What If, Re-imagined

A few seasons ago, the Cleveland Indians moved through the season with the tagline, “What If?”. What if the team excelled to unexpected heights? What if they made it into the postseason? What if everything fell into place just right for a monster season?

Unfortunately, “What If” didn’t have the fairy tale ending that everyone had hoped for.

“What If”, however, seems to fit perfectly into the Indians’ current predicament. They have had a surprisingly strong end of the season and have played with a new energy in the second half (it seems, actually, they have had a new fire ever since Nick Swisher and Michael Bourn found their way to a new team). What if that energy had been there always? What if the team had played this way from the start of the season? There’s certainly a chance that they could be much closer to – or even have secured – a playoff spot than they are now.

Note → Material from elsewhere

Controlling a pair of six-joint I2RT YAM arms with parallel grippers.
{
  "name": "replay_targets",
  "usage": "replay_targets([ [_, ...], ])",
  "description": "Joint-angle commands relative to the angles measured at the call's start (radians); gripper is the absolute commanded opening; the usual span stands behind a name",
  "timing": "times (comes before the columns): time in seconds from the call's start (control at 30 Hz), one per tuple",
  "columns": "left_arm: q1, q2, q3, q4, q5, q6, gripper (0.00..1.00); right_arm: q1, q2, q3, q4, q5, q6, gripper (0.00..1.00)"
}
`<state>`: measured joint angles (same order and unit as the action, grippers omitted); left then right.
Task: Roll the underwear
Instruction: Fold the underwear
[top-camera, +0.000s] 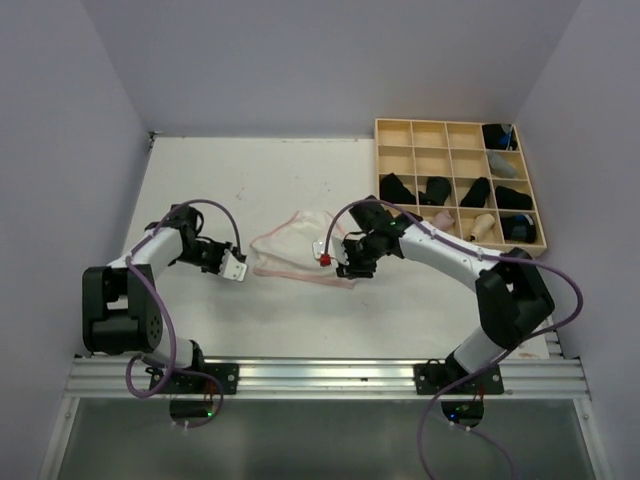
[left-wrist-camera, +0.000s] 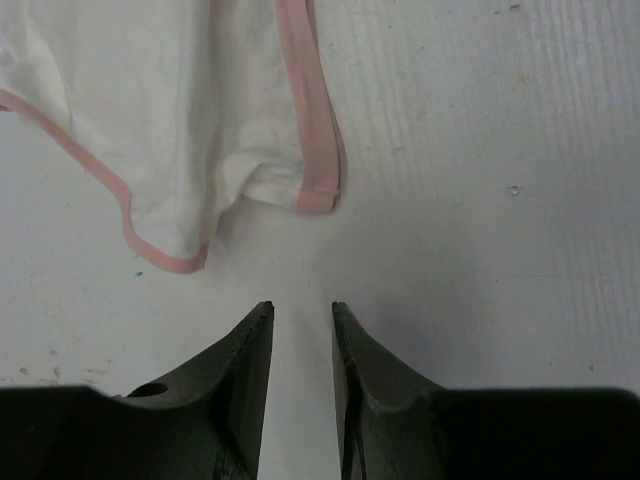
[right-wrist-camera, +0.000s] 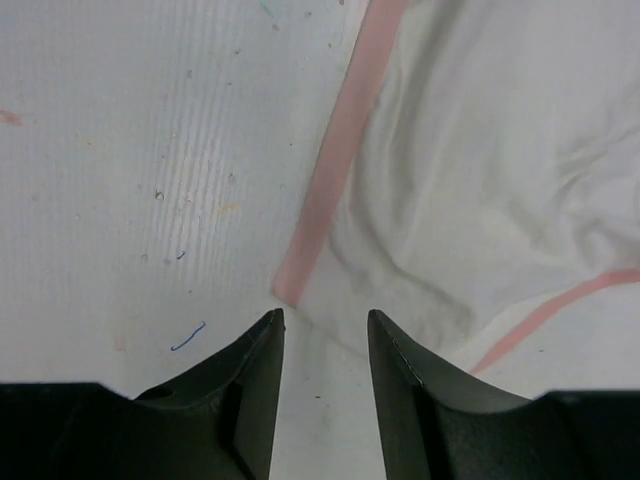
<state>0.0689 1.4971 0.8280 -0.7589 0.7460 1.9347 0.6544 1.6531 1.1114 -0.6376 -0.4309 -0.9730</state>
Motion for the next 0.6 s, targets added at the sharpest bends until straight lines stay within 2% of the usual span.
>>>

What if Francisco Lindor had been called up sooner?

Lindor’s ascent to the Majors has been a talking point for Indians fans for a number of seasons now. It seemed to be common knowledge that his debut season would be this year, but the exact date of when he would appear was tossed around and hotly debated. He apparently had a lot of improving to do during Spring Training before he could possibly be ready for Major League play. His bat wasn’t all that hot in Columbus to start off the season, so he couldn’t possibly be promoted with that hanging over his head. He’s still young, he needs more time to develop, so his debut needs to wait.

Eventually, the reasoning turned into what seemed to be excuses. The team was struggling and needed something – anything – to get them back on top. When Lindor was called up, a switch didn’t flip right away, but his presence certainly did rejuvenate the team in some way. He has been strong in his Major League debut season, with a campaign that could easily award him Rookie of the Year status. He has an upbeat personality on the field, as well, which could inspire a more relaxed attitude amongst the team as a whole.

What if Lindor had made an appearance earlier in the season? Would there have been a quicker turnaround for the Tribe after their struggling first part of the season? Would the negative energy have been lifted at a different time? Would the Indians defense not have been a problem for so many games?

But the turnaround couldn’t all be attributed to an earlier Lindor call-up. What if Bourn and Swisher had been traded earlier?

There’s no doubt that Swisher’s attitude was the opposite of infectious. His constant bro-ing and cheerleader act, even during immense periods of poor play, did not act as a pick-me-up as much as it grated on the eyes and ears of those who witnessed it. With Swisher’s lack of production, his constant optimism was not only wearing, but appeared put-on. Bourn didn’t have the same attitudes as Swisher, but he certainly brought the same lack of production to the field. Their hefty contracts made them necessary to have on the field every day, but their performance levels were hardly of that caliber.

What if they had left sooner? Would the air in the clubhouse have changed as it did once they left at the beginning of August? Would the team have played with a newfound ease at an earlier time?

And what if Josh Tomlin had been named to the rotation earlier in the season when the Indians were cycling through Toru Murata and T.J. House? What if Trevor Bauer had moved to the bullpen after his first few struggles in a starting role?

What if the Indians had played the way they were now all season?

There will always be what ifs. For the Indians, though, the what ifs can almost turn into whens. The Indians are ending this season with more energy and a younger team than that which they started with, and that means that their 2016 core could be just as exciting as they are at the end of this season.

What if 2016 starts the way this season is ending?